Sunday, February 25, 2007
Only a few months left.. until that flight to U.S.. and I still haven't spend enough time with him.. it's unfair.. but if he has to leave.. then it's meant to be.. it'll be okay.. but just imagining my last year in high school without him.. it'll be sad.. boring.. incomplete.. everything.. wouldn't make sense anymore.. but yes.. I did say that I've accepted it na if he'll be going sonner or later.. but it never crossed my mind that.. it'll be this fast.. this early.. I even thought that.. he'll be able to finish his high school years here.. but not this..

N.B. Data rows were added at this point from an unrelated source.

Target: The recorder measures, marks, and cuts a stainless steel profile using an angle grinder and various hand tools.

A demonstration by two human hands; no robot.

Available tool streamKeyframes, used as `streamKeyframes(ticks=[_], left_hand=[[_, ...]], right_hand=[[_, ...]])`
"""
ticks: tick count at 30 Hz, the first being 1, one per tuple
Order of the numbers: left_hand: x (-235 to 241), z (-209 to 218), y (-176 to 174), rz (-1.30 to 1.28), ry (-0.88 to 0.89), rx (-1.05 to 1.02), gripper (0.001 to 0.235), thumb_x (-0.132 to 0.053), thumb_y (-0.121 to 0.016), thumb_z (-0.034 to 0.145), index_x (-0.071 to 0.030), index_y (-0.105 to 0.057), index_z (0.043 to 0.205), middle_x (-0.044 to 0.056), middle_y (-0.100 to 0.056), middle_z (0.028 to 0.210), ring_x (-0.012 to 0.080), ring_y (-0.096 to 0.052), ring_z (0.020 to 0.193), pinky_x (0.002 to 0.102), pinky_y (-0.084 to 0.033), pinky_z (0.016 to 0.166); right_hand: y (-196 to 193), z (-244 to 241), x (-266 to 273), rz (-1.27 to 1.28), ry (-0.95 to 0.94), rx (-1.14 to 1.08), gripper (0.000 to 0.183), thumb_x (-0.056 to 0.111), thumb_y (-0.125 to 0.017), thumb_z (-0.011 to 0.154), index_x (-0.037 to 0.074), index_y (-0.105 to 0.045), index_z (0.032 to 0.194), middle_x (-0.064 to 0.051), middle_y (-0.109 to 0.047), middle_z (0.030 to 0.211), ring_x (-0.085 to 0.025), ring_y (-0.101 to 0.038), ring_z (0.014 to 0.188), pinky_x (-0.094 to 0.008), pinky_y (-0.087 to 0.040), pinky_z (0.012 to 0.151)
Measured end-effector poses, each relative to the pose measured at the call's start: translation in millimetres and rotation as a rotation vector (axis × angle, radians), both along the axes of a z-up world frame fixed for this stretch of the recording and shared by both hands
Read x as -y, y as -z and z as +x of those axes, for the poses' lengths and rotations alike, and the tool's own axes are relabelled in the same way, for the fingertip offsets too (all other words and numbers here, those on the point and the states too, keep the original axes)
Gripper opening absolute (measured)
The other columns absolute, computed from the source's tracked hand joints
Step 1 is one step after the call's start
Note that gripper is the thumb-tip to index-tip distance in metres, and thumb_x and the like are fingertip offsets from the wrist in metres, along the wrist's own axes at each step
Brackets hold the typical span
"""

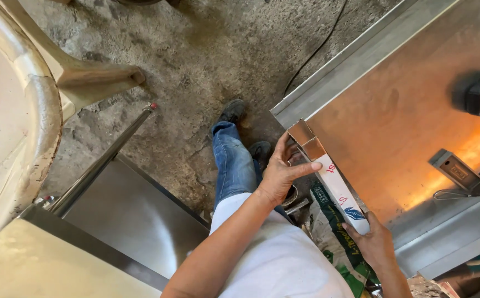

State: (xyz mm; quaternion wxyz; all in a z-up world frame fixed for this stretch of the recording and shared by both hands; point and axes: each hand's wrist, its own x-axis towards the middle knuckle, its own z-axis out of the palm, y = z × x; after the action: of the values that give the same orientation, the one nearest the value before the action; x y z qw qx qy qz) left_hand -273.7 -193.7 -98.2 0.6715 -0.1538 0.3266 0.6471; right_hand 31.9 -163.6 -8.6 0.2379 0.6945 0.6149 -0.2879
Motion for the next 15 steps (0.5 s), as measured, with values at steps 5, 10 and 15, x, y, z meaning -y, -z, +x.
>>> streamKeyframes(ticks=[5,10,15], left_hand=[[0,4,3,-0.031,-0.031,-0.027,0.111,-0.007,-0.088,0.071,-0.009,-0.029,0.165,0.015,-0.053,0.146,0.0292,-0.053,0.133,0.043,-0.048,0.111],[-1,0,3,-0.039,-0.033,0.034,0.114,-0.008,-0.087,0.069,-0.009,-0.025,0.164,0.017,-0.053,0.146,0.0297,-0.052,0.135,0.043,-0.047,0.110],[-1,3,7,-0.022,-0.028,-0.003,0.116,-0.008,-0.088,0.069,-0.006,-0.023,0.165,0.019,-0.053,0.147,0.0321,-0.051,0.138,0.043,-0.046,0.113]], right_hand=[[-8,-28,-13,-0.112,-0.014,0.187,0.057,0.030,-0.085,0.082,0.006,-0.063,0.129,-0.015,-0.078,0.105,-0.026,-0.076,0.092,-0.038,-0.058,0.082],[0,-12,-8,-0.122,-0.029,0.185,0.053,0.032,-0.083,0.082,0.004,-0.064,0.123,-0.016,-0.079,0.105,-0.025,-0.078,0.095,-0.038,-0.059,0.083],[0,-15,-8,-0.129,-0.028,0.222,0.055,0.032,-0.083,0.082,0.006,-0.063,0.126,-0.016,-0.079,0.107,-0.025,-0.078,0.096,-0.039,-0.060,0.084]])
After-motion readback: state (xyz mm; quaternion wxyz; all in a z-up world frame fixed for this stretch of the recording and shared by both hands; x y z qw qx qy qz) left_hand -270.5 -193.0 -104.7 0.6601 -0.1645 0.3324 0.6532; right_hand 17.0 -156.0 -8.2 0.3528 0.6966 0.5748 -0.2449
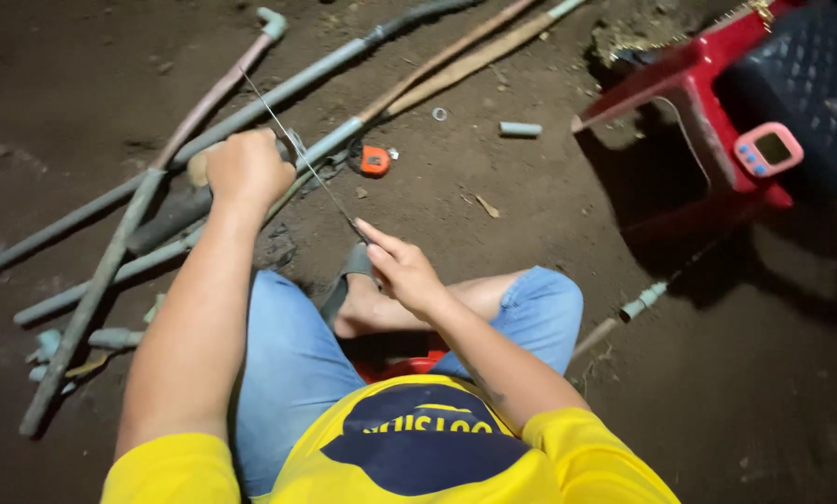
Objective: The person sits on a small stool and uses a hand saw to cut a grey PVC pipe that is resting on a rock. They hold the pipe with their left hand and saw with their right hand, performing a repetitive back-and-forth motion.
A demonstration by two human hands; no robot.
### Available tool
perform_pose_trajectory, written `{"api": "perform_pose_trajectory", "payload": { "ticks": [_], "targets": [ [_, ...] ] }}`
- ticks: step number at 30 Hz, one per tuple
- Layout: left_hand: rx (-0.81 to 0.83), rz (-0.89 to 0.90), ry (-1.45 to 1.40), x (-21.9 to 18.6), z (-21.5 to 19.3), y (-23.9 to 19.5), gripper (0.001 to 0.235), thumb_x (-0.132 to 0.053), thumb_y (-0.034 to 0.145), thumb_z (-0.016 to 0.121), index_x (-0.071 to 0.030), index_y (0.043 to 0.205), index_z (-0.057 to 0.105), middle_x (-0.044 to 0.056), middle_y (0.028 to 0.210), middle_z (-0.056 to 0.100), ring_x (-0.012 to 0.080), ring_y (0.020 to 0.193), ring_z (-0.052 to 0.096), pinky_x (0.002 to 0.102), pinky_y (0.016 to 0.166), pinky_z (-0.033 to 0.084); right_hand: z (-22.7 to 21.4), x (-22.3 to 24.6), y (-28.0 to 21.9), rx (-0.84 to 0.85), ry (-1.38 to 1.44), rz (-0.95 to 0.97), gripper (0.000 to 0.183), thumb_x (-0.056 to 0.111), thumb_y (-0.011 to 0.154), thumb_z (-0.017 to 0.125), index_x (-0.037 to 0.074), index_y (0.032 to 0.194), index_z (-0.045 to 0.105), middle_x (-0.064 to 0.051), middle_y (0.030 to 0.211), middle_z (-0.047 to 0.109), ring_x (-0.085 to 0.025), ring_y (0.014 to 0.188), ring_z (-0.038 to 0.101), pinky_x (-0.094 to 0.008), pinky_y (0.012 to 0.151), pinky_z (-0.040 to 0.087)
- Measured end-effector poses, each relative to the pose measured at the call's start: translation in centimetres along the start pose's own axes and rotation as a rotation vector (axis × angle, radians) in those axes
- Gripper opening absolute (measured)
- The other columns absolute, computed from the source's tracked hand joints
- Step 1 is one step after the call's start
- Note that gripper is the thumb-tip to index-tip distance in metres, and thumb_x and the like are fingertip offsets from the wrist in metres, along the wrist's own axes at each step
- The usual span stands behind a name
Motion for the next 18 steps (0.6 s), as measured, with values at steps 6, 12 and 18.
{"api": "perform_pose_trajectory", "payload": {
  "ticks": [6, 12, 18],
  "targets": [
    [0.002, 0.042, -0.109, -1.5, -0.3, -0.6, 0.027, -0.015, 0.076, 0.074, -0.007, 0.101, 0.082, 0.018, 0.091, 0.079, 0.0436, 0.096, 0.078, 0.057, 0.080, 0.061, -0.1, 0.0, 0.7, -0.004, 0.102, 0.018, 0.047, 0.030, 0.111, 0.054, 0.025, 0.157, 0.057, -0.005, 0.058, 0.057, -0.012, 0.042, 0.049, -0.023, 0.038, 0.038],
    [0.039, -0.044, -0.118, 1.8, 0.6, 0.2, 0.028, -0.017, 0.078, 0.065, -0.007, 0.099, 0.079, 0.016, 0.090, 0.079, 0.0430, 0.095, 0.078, 0.057, 0.078, 0.060, -0.1, -0.6, -1.2, 0.015, 0.038, 0.055, 0.045, 0.027, 0.110, 0.056, 0.024, 0.154, 0.061, -0.008, 0.059, 0.060, -0.014, 0.041, 0.054, -0.024, 0.036, 0.040],
    [0.016, 0.047, -0.122, -1.6, -0.9, -0.4, 0.022, -0.010, 0.076, 0.068, -0.004, 0.093, 0.080, 0.016, 0.083, 0.078, 0.0398, 0.086, 0.078, 0.051, 0.076, 0.061, -0.3, 0.3, 0.7, 0.000, 0.132, 0.051, 0.048, 0.026, 0.111, 0.054, 0.024, 0.159, 0.055, -0.007, 0.059, 0.055, -0.012, 0.041, 0.046, -0.023, 0.036, 0.035]
  ]
}}
Point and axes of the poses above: each hand's wrist, its own y-axis towards the middle knuckle, its own z-axis out of the palm, x = y × z, the point moved 4 cm from there along y, towards the middle knuckle
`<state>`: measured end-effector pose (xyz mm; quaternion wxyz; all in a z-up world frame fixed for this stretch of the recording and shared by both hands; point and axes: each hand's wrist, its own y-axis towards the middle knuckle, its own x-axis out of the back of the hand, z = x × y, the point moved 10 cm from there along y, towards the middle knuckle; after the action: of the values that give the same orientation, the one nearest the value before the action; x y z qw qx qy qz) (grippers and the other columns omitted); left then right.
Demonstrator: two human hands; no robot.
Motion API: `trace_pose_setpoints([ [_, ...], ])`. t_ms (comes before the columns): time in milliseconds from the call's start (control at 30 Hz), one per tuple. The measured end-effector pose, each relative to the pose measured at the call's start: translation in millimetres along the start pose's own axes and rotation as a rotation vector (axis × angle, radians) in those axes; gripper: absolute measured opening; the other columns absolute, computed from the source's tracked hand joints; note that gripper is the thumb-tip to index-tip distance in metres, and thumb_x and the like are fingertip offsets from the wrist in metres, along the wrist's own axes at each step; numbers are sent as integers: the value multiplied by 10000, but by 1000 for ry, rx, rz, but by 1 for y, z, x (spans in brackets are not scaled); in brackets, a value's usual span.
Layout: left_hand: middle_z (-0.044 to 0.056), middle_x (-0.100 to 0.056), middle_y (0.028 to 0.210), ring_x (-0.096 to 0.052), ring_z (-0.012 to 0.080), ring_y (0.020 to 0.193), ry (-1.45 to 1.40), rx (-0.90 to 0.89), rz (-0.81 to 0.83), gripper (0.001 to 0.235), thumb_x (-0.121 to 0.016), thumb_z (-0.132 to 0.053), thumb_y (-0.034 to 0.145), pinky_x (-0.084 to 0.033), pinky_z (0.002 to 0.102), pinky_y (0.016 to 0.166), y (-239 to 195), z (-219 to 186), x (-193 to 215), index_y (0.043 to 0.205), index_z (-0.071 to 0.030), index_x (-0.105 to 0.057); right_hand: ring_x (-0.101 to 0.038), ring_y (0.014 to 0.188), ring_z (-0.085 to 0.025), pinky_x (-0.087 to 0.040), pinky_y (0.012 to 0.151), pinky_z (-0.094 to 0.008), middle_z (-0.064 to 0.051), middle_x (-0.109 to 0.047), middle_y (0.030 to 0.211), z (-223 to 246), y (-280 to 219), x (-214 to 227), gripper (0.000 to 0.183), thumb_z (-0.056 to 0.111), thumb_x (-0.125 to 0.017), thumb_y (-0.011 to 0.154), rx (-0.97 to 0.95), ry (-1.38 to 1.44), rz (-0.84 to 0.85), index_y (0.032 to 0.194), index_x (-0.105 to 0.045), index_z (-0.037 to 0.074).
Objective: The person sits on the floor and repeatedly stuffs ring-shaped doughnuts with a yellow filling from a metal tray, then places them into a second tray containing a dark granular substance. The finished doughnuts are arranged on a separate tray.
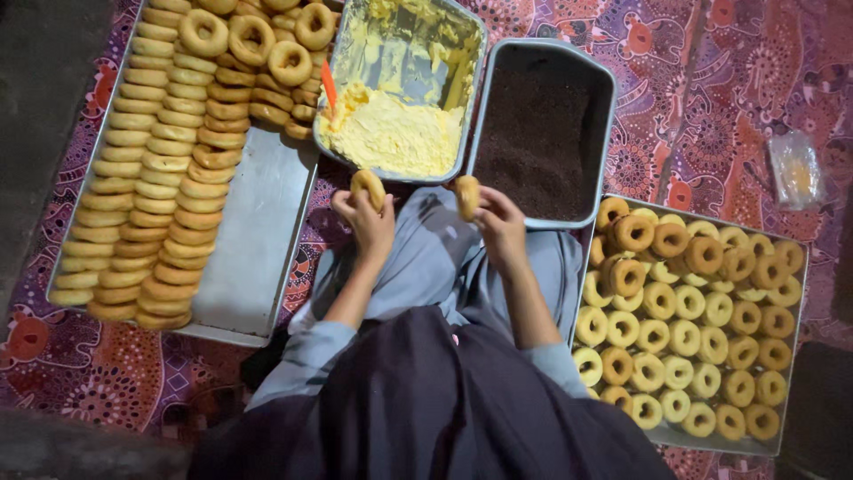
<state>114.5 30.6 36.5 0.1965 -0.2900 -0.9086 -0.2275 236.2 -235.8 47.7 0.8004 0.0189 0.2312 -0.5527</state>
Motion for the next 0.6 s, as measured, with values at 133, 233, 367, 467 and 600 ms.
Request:
trace_pose_setpoints([
  [133,257,-429,1286,-419,446,1200,246,-18,15,480,-837,-296,832,-396,535,1024,-2,-30,-13,1058,6,-541,-633,934,-150,-499,722,-262,-94,-668,1120,34,-44,64,440,-55,-648,891,78,144,-205,1329,-614,-38],
  [233,251,-449,1282,-421,448,1191,335,-38,57,477,-831,-320,826,-383,560,999,-11,-53,-32,1052,-10,-547,-651,980,-162,-549,789,-289,-86,-654,1132,52,-71,98,427,-37,-647,908,95,160,-288,1332,-601,-23],
  [367,222,-473,1282,-425,443,1186,359,-28,199,473,-803,-369,816,-363,591,946,-29,-74,-75,1071,-39,-580,-672,1019,-180,-593,856,-325,-86,-660,1151,63,-90,127,439,-24,-640,892,116,180,-363,1327,-587,-4],
  [467,203,-468,1289,-443,413,1217,86,-106,241,442,-735,-369,925,-377,572,1039,-41,-88,-96,1154,-36,-557,-671,990,-172,-570,804,-304,-91,-676,1150,56,-78,125,452,-37,-621,881,111,208,-325,1329,-585,7],
  [600,167,-487,1389,-501,357,1293,-423,55,209,514,-614,-435,1023,-418,533,1121,-49,-56,-91,1336,-34,-539,-631,951,-162,-526,801,-279,-94,-666,1134,39,-24,84,437,-80,-686,905,199,3,-240,1332,-622,-20],
])
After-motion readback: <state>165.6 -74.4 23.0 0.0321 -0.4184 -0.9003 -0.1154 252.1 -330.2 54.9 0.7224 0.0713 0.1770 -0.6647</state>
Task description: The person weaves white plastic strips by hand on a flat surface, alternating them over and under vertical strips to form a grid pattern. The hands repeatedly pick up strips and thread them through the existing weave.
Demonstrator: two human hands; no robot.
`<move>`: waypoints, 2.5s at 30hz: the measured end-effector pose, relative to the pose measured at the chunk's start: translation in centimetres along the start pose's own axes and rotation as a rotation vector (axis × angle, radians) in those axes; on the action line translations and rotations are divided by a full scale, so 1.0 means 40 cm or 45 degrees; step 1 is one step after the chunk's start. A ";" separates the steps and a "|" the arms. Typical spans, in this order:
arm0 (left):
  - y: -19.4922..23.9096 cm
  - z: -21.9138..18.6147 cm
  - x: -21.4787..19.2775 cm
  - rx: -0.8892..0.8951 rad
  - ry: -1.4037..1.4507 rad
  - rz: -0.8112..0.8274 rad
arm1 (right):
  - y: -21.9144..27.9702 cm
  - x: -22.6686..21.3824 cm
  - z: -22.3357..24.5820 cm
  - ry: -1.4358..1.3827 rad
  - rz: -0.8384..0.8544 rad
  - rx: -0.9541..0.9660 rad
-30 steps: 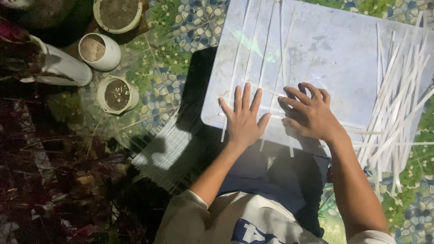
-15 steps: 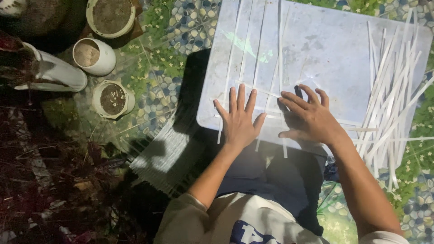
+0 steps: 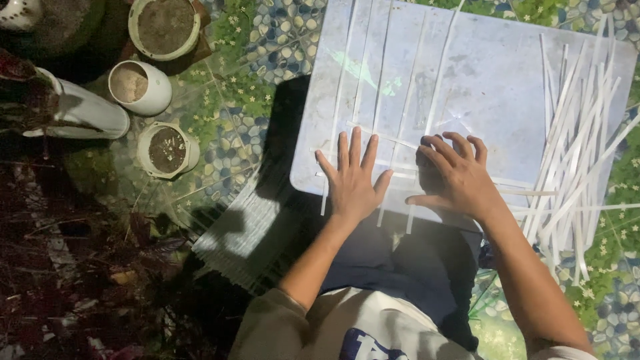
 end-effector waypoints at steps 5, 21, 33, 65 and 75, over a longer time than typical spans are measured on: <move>-0.001 -0.001 -0.002 0.002 0.001 -0.009 | 0.000 -0.006 0.010 -0.047 -0.040 -0.020; 0.001 0.004 -0.007 -0.006 -0.023 -0.009 | -0.088 -0.004 0.017 0.130 -0.270 0.117; 0.026 0.001 -0.037 -0.081 0.146 -0.126 | -0.130 -0.026 0.045 -0.043 -0.205 0.170; -0.007 0.140 -0.040 -0.305 0.002 -0.019 | -0.355 0.093 0.081 -0.201 -0.287 0.241; -0.003 0.137 -0.043 -0.288 -0.063 -0.017 | -0.326 0.059 0.117 0.047 -0.223 0.115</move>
Point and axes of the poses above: each hand's wrist, its own y-axis away from the middle knuckle, its own x-axis out of the palm, z = x × y, the point moved 7 cm from there along -y, towards the middle knuckle, and after that the axes turned 4 degrees about -x, right-handed, at the moved point
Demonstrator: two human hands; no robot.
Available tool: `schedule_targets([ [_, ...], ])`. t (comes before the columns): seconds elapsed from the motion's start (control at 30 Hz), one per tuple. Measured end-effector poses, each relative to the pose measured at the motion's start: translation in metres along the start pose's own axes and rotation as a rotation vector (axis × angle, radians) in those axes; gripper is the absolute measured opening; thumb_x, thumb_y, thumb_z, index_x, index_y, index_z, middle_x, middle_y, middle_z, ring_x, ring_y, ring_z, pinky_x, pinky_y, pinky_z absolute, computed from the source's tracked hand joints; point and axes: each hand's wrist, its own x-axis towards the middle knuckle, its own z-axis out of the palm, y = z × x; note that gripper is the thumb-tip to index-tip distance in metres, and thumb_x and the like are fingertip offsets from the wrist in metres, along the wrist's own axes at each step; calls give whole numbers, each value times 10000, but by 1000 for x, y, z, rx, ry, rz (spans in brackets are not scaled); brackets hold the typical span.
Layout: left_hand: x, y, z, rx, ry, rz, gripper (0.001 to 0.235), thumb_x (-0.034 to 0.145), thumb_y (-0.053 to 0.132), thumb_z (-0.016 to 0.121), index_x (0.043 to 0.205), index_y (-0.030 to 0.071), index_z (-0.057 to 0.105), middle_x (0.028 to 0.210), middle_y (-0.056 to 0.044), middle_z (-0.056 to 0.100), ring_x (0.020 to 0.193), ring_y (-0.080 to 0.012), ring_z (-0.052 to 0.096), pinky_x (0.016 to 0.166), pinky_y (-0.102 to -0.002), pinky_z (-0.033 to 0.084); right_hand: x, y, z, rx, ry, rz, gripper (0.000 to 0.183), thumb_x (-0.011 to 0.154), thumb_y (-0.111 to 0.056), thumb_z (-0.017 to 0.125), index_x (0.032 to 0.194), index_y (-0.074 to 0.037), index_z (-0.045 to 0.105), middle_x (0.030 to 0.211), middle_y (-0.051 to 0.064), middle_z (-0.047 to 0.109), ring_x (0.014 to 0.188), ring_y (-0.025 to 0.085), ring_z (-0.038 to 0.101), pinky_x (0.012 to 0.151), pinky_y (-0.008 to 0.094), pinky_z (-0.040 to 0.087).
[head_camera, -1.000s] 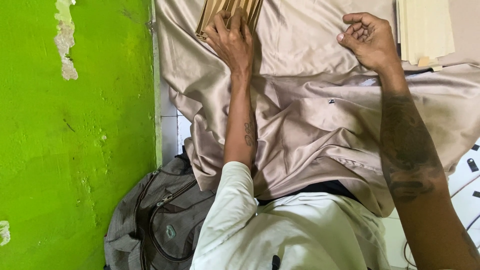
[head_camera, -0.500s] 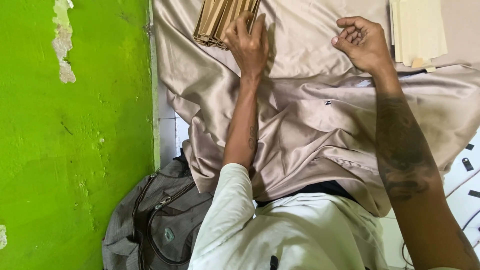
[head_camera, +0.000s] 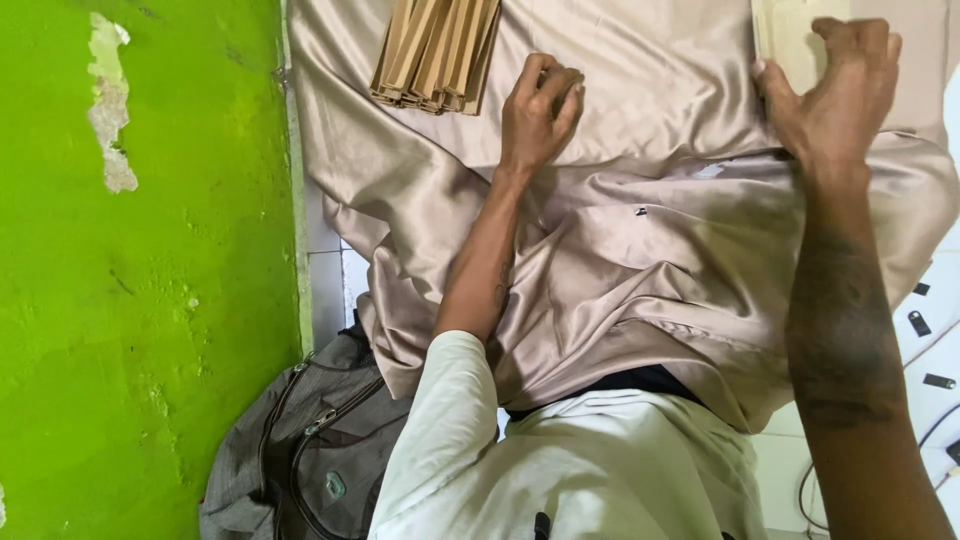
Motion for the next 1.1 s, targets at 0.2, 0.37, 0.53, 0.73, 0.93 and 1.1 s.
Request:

I know.. that this is a selfish demand.. but I really really want you to stay.. I want you here.. near me.. but that's tooo much to ask.. 'cause it's your parents decision.. and I understand.. I just can't live with the thought that you'll be leaving.. and it's coming nearer every passing day.. I feel dead.. I won't bare it.. but I have to.. 'cause I would really want to see you again.. not as a dead penguin.. and nor will I want to see you all transparent and stuffs.. I want you in the flesh.. it'll be better to wait for 20 years.. 30 years.. 40.. as long as I'll be able to see you again.. but I wonder.. will we be able to stay that loyal..? 'Cause 20 is a very very big number.. especially 30 and 40.. hay~ Malay.. kakayanin yan.. sana.. it wouldn't take that long.. will it..? 'Cause if you never come back after 11 years.. I'll really go and look for you in the U.S.. no matter how big it is.. mhmmm.. I'll go and start saving money for it.. I'll start.. on the very day you leave.. sigh..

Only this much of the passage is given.